Currently, the Palm Harbor Museum's rotating exhibit is "Marriage and Mayhem in the Sunshine State," a exhibit discussing the Duke of Sutherland's 1880s affair with Mary Caroline Blair and subsequent eloping to Dunedin. The exhibit opened in February 2024.

Recent former exhibitions include:
- "The Way We Worked," a traveling exhibition from the Smithsonian Institution about occupations residents of Palm Harbor historically worked, was on display at the museum in November and December 2014.
- "Our Women, Our Places," an exhibit about significant women of North Pinellas and the locations they were associated with. Among the featured women was Myrtle Scharrer Betz who was synonymous with Caladesi Island and spent her later years in Palm Harbor.
- "Revealing African American Contributions in North Pinellas," an exhibit that grappled with Palm Harbor's past as a possible sundown town and the time when the state Ku Klux Klan headquartered there in the 1970s, and highlighted notable Black citizens such as Sheila Johnson, the CEO of the company that owns Innisbrook Resort and Golf Club. The exhibit is currently on loan at Heritage Village's Union Academy building, where it has been since January 2024.
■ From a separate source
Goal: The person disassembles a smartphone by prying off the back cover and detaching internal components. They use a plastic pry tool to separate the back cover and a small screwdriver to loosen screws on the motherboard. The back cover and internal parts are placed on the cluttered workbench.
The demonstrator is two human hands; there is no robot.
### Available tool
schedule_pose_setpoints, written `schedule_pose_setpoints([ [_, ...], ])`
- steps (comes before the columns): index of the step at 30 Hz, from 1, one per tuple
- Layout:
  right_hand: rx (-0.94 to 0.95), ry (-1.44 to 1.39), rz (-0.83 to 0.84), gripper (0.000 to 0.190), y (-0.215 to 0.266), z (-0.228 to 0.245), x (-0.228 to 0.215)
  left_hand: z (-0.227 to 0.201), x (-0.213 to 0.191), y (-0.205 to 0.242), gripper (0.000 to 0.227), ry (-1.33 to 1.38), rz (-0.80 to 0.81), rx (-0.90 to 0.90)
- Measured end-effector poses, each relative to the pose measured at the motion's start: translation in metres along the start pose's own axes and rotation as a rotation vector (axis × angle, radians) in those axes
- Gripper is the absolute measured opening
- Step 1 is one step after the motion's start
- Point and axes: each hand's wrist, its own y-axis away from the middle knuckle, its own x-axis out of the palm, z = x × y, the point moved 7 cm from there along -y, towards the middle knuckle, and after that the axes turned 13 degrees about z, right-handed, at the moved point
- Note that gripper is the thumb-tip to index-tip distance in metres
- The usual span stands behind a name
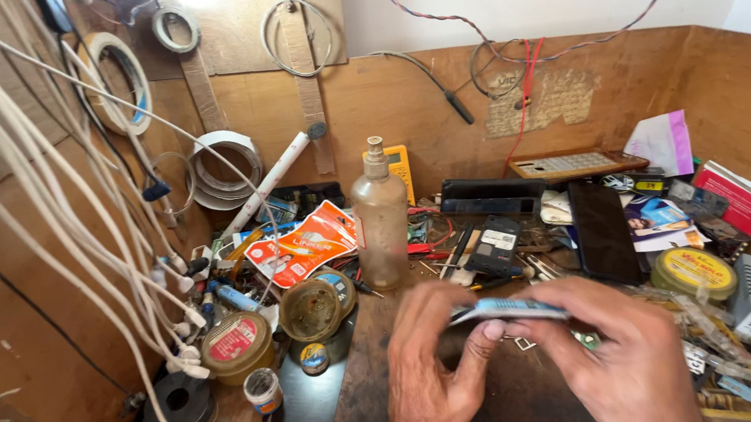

=== Oral history program ===
The museum has an oral history program that interviews residents of the Palm Harbor community. Most participants in the program were interviewed by Sallie Parks, former Pinellas County commissioner and wife of Alden E. Matthews, until her death in 2022.

=== Time capsule ===
After the Space Shuttle Challenger explosion in 1986, a group of citizens of Palm Harbor buried a time capsule in 1987 at H.S. "Pop" Stansell Memorial Park filled with space memorabilia including letters signed by President Ronald Reagan, Vice President George H. W. Bush, and Senator John Glenn to memorialize the disaster. The citizens, led by George Fatolitis, left the time capsule in the hands of the Palm Harbor Historical Society to open in 50 years, rebury, and then reopen 50 years later.